■ Exercise ■
Using the data below, copy each line that includes the word "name".

■ Data shown ■
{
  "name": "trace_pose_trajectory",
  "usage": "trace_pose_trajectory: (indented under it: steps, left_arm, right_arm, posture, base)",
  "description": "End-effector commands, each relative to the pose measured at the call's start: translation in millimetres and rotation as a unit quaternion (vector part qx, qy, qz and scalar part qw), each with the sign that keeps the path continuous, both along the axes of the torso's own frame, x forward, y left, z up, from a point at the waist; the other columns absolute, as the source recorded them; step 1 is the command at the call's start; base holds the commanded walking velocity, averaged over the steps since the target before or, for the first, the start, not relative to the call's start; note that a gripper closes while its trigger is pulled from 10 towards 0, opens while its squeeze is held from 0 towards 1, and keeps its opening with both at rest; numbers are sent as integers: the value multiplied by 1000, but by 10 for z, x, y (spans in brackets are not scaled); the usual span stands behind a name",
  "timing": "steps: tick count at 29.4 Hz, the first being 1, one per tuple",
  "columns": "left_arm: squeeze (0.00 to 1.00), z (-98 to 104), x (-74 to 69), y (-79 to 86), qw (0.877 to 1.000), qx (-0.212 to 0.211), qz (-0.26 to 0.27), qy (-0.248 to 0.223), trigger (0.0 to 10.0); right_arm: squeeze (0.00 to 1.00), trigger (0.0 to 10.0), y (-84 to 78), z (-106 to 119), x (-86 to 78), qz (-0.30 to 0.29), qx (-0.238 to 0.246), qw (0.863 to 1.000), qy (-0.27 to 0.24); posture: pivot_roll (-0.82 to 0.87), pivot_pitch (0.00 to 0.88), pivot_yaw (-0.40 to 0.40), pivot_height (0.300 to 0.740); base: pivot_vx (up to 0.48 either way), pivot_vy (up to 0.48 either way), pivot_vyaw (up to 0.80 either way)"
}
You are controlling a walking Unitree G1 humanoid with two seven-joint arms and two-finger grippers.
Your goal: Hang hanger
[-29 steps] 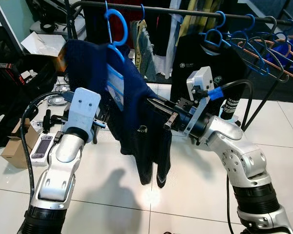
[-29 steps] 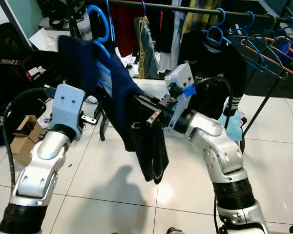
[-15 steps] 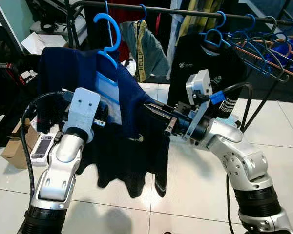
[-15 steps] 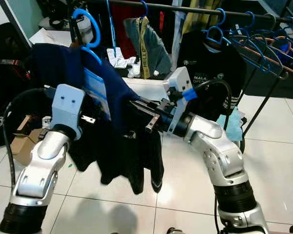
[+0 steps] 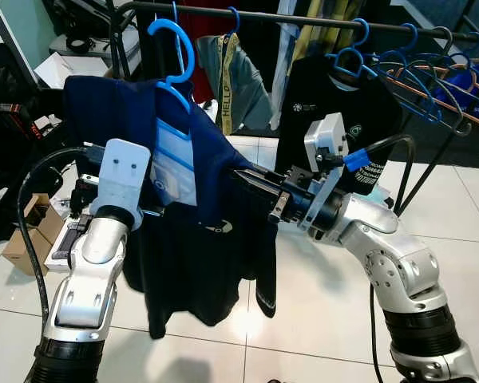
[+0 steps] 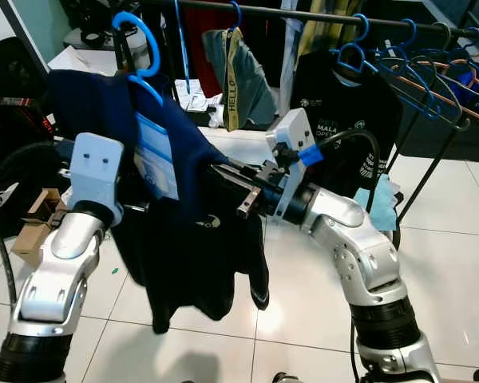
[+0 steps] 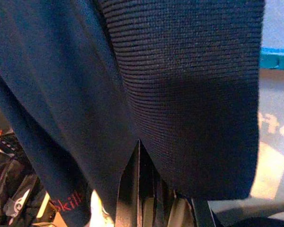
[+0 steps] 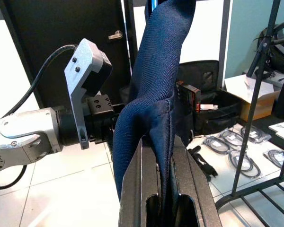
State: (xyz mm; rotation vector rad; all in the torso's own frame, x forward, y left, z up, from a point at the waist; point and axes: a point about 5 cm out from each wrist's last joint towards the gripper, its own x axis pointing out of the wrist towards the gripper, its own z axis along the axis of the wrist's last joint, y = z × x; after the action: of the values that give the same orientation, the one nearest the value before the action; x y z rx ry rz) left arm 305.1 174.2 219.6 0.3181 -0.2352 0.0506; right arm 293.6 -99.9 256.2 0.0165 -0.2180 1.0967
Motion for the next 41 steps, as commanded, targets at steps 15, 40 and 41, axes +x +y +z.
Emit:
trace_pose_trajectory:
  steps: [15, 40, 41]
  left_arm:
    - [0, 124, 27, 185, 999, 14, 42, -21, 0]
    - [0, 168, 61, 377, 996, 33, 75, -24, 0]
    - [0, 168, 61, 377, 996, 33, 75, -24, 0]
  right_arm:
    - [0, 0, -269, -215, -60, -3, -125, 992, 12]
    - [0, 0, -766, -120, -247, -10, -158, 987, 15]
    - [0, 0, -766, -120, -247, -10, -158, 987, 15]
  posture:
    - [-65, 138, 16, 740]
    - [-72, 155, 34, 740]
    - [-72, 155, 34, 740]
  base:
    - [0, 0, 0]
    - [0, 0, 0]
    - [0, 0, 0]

■ Result below ■
  "name": "trace_pose_trajectory",
  "description": "End-effector commands, each relative to the pose measured at the call's start: translation in millimetres and rotation as a unit quaternion (vector part qx, qy, qz and scalar part qw), each with the sign that keeps the path continuous, both along the axes of the torso's own frame, x forward, y left, z up, from a point at the waist; the other columns absolute, as the source recorded them; step 1 is the command at the call's start; base holds the commanded walking velocity, averaged over the steps since the target before or, for the first, the start, not relative to the call's start; note that a gripper closes while its trigger is pulled from 10 towards 0, opens while its squeeze is held from 0 towards 1, and keeps its opening with both at rest; numbers are sent as integers: the value multiplied by 1000, but by 10 for z, x, y (spans in brackets are not scaled); the usual span stands behind a name",

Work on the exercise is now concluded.